The techno-scientific culture has changed the way you, me — we — are living. You have some prolongation of your mind, your brain, and I have, too, and you have a prolongation of a way to communicate. Because of that, how should we speak about the Gospel? How should we speak about Someone who is approaching us without any conditions?

He’d like to be a friend of yours without any conditions, even if you don’t accept him. He just begs for your hospitality. So we have to find the way to share that in this time of secularization, which is not so easy. But at the same time, we have to do that in this moment of human history in which religions are very present and religious seeking is very present. The spiritual needs are very present, even if our contemporaries would say: “I’m not a believer, but I’m looking for something spiritual.”

So [we need to consider]: How should we try to serve the conversation the Lord would like to have with everybody?

 

 

What events are planned for this anniversary?

There are not so many events, for two reasons: We said we would like this jubilee to be an opportunity to have a process of humility and truth among ourselves. It’s what we want to do: We don’t want to glorify the order. I like it very much, and it’s a very beautiful order, but that isn’t the goal. So this is the first reason: humility and truth.

The second reason is also that, in the order, we like subsidiarity, so each province according to its culture, history, strength and resources will organize something.

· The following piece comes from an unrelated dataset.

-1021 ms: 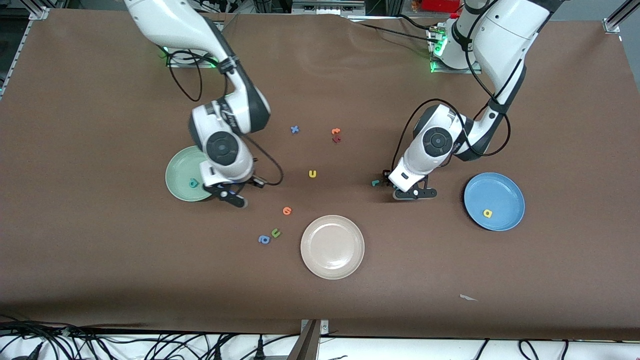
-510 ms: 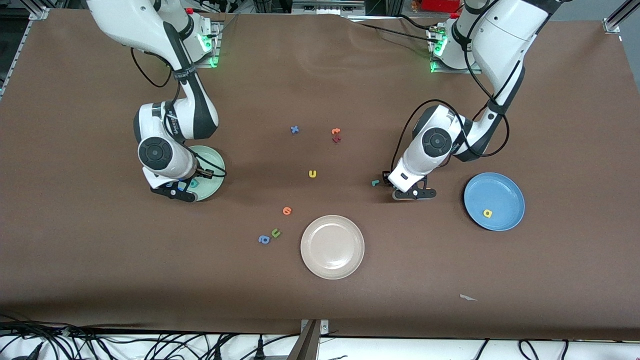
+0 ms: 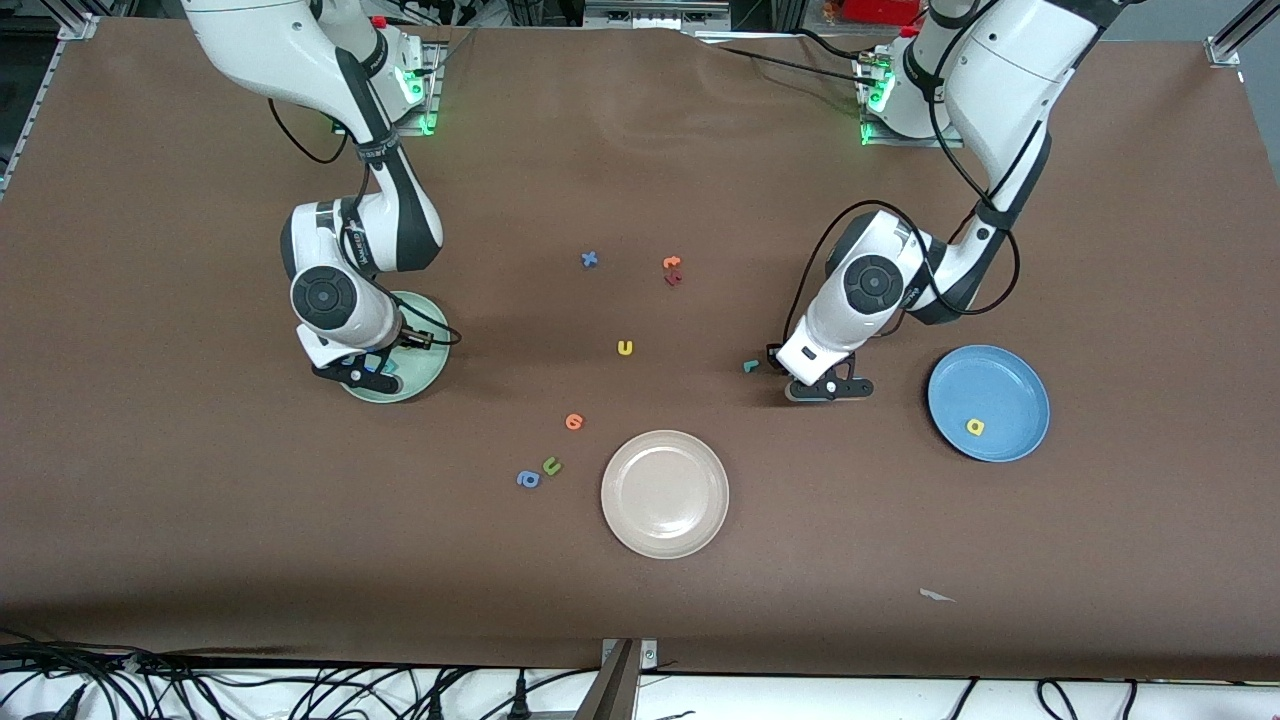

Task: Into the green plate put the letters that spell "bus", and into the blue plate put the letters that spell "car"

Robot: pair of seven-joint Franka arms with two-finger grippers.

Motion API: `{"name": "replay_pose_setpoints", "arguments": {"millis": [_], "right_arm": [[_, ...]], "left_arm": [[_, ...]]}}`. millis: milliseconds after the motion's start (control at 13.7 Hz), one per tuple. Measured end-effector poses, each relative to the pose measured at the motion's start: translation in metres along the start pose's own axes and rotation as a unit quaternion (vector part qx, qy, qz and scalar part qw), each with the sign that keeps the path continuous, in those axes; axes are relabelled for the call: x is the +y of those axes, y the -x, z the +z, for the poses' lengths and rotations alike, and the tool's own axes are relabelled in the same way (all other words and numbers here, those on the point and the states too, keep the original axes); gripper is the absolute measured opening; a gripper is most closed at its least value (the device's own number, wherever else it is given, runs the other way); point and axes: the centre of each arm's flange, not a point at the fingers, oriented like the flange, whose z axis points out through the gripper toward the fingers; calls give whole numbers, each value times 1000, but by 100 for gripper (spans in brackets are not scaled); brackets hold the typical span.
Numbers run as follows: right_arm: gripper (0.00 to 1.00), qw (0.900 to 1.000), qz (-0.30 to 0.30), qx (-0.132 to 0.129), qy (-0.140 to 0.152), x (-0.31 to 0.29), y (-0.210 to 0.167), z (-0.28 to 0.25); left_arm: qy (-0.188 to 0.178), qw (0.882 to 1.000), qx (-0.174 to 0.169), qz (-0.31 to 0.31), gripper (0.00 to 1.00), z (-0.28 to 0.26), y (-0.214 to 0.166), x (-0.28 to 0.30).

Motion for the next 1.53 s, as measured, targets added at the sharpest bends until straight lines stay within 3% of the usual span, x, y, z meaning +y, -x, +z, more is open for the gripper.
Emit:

For the whole order, we had an opening celebration at the beginning of November, a day of all the saints of the order, which is important, because when the Pope confirmed the order, he said he was giving the ministry of preaching as a means of sanctification to the brothers. So we have to learn how to preach from those who are saints. And we began this by proposing on our website, at least for all the members of the order and their friends, a daily lectio divina — so every day each member of the order and everyone else can take some time to go back to the word of God. This, for me, is a very significant and simple event: Take the Bible, read it, think about it, and pray. Just that.

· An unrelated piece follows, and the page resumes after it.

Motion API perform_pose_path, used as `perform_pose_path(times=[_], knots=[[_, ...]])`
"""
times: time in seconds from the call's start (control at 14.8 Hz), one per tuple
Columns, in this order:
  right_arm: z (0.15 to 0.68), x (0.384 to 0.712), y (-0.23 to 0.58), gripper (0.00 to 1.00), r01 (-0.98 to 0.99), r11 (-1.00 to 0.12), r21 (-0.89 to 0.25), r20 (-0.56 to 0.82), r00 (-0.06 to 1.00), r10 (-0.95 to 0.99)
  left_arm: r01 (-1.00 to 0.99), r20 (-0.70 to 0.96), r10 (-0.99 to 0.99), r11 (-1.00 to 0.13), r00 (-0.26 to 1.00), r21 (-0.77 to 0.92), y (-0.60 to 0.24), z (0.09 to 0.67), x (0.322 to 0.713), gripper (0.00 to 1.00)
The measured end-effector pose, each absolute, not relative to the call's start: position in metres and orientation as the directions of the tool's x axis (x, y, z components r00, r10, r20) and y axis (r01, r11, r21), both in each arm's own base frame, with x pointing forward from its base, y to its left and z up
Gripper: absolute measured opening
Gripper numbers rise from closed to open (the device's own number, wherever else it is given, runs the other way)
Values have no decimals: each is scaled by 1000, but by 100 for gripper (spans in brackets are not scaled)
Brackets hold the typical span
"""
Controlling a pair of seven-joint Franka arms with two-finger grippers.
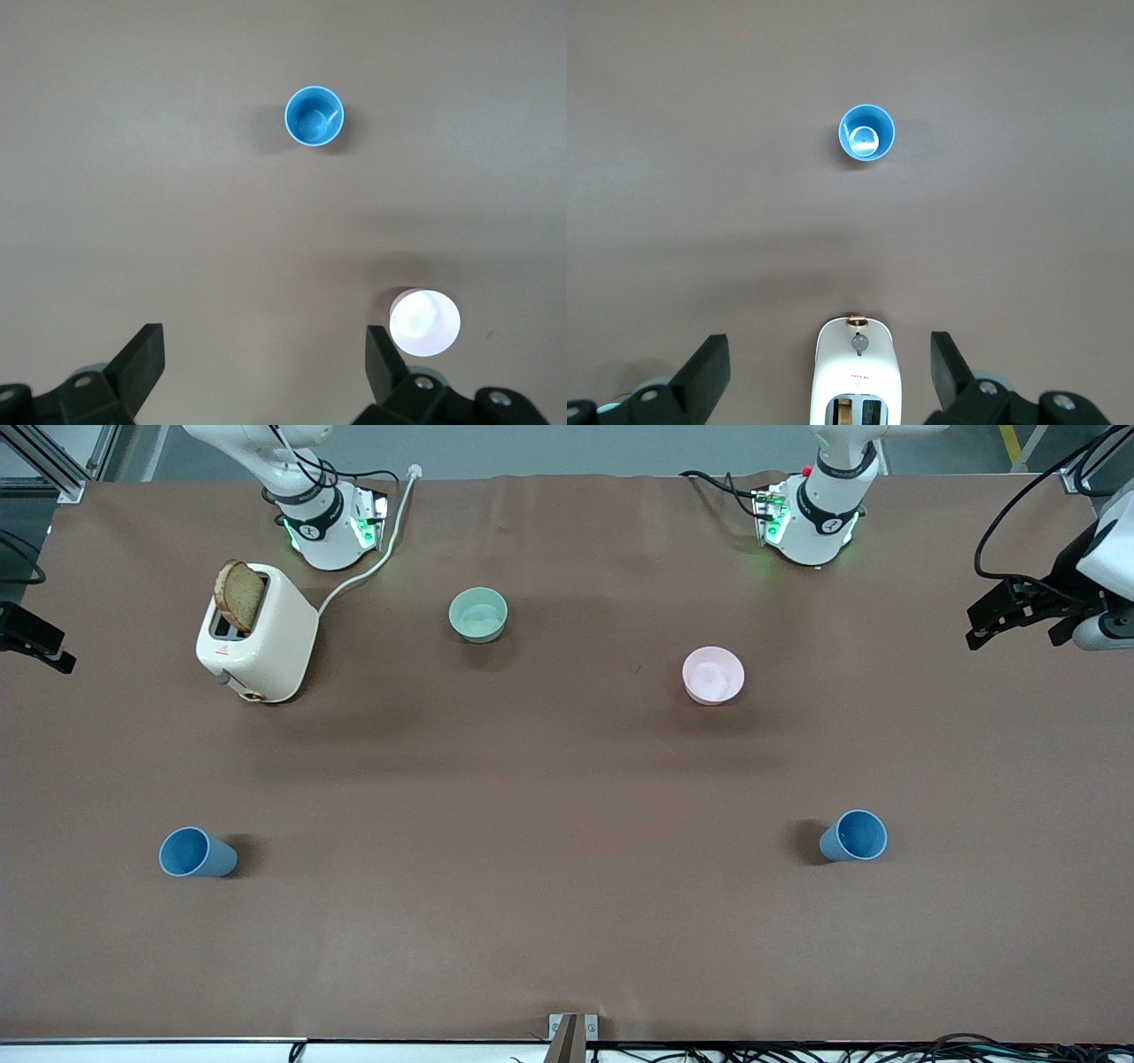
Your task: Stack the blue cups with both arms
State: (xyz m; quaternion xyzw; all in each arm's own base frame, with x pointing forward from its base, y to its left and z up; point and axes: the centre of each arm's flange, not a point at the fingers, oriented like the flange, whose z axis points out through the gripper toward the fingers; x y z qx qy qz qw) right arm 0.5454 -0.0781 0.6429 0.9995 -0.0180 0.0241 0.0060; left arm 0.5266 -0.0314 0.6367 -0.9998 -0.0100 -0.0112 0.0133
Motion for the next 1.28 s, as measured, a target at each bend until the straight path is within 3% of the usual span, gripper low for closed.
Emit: perform_pose_path(times=[0.27,0.47,0.81,1.28], knots=[[642,546,-78,100,-37,-999,11,47,998,-36,17,7,17,-1000,1000,-24,-31,633,540,100],[641,546,-79,100,-37,-999,11,45,998,-37,9,-16,9,-1000,1000,-19,-20,598,573,100],[635,547,-83,100,-43,-999,11,42,998,-43,-21,-7,-21,-1000,1000,0,23,456,651,100],[546,590,-124,99,-97,-995,19,31,995,-97,-30,-23,-30,-999,999,18,20,309,675,100]])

We shall also have three major congresses: The first was in February, about the word of God and preaching on the occasion of the anniversary of Dei Verbum [the Second Vatican Council’s dogmatic constitution on divine Revelation]. Another will be in September in Salamanca [Spain] to remember the “Salamanca Process,” when the first brothers and Santo Domingo helped forge the beginning of human rights. So we shall do that: try to work together with brothers and sisters to give this kind of experience today.

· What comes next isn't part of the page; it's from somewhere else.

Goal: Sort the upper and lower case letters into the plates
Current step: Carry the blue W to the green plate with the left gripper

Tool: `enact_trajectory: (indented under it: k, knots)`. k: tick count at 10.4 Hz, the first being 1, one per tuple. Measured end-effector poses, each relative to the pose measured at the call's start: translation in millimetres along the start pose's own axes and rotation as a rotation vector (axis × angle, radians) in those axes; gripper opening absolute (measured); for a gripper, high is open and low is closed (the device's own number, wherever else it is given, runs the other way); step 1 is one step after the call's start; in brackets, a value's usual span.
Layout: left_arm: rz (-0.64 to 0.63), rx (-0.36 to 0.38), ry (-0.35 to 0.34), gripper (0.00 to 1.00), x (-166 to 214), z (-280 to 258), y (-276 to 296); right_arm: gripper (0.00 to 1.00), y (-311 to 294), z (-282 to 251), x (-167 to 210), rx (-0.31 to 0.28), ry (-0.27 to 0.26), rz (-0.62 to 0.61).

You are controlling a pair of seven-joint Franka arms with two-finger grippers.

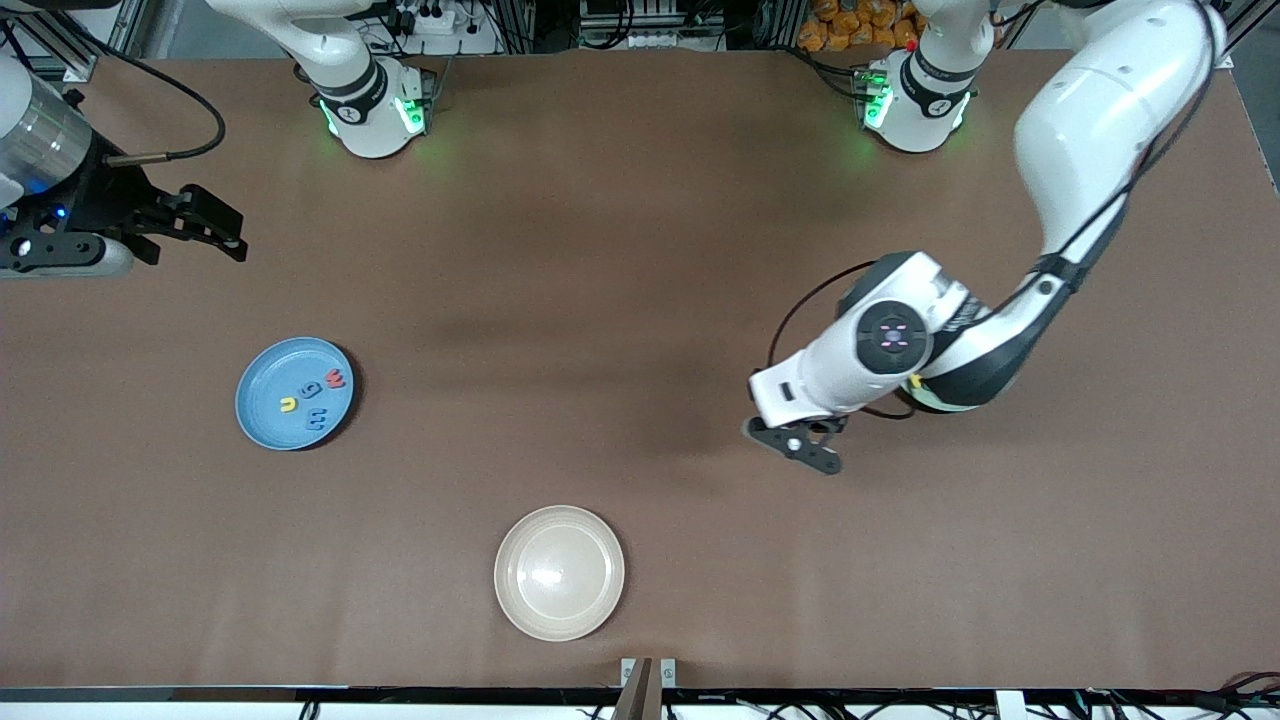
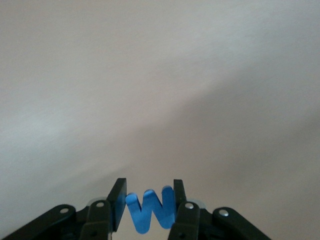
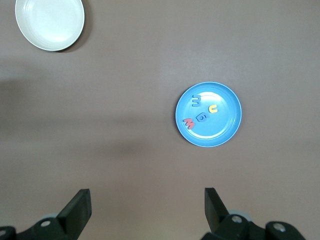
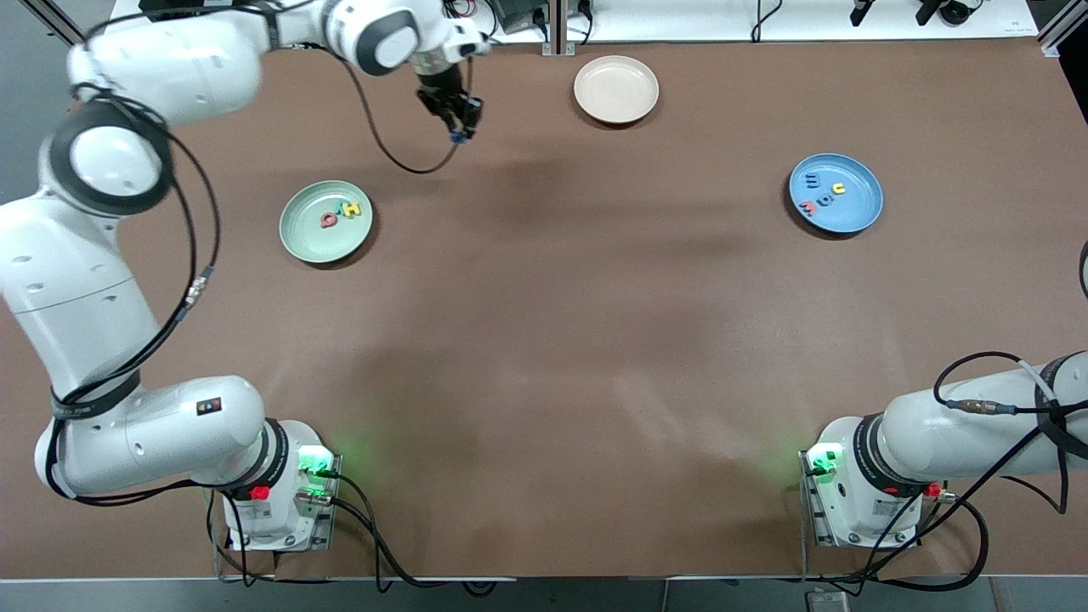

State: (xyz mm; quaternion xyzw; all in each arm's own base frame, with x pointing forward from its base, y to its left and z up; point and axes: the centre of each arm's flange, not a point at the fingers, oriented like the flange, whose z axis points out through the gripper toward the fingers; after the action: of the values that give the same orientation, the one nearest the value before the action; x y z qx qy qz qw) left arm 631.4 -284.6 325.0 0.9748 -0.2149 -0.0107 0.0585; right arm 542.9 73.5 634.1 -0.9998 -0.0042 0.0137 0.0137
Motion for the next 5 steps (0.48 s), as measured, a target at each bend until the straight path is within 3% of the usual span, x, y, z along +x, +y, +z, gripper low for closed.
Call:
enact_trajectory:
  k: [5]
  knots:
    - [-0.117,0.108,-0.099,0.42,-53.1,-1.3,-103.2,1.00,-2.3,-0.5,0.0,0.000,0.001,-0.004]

And then, at the end of the jubilee, we hope that this will be celebrated by a sung Mass presided by the Holy Father, if it’s possible for him. Also, at the end, we shall have a Congress to look at the mission of the order in the future. We’re preparing that at the moment. Some issues related to our preaching that some groups are working on are issues related to parishes, indigenous people, new communications, how we can be better in evangelization.

 

What challenges do you expect in the future?

Don’t forget we have to try to follow the example of Jesus, the first preacher. So it means not forgetting there are always new cities, new cultures that we have to reach. Never forget, also, that — always — there are people who don’t have a voice in this world; and never forget, when you are concerned about religious affairs, the temptation is to close yourself off, believing you are the center of the world. As you know, the center of the world is someone else.

 

Edward Pentin is the Register’s Rome correspondent.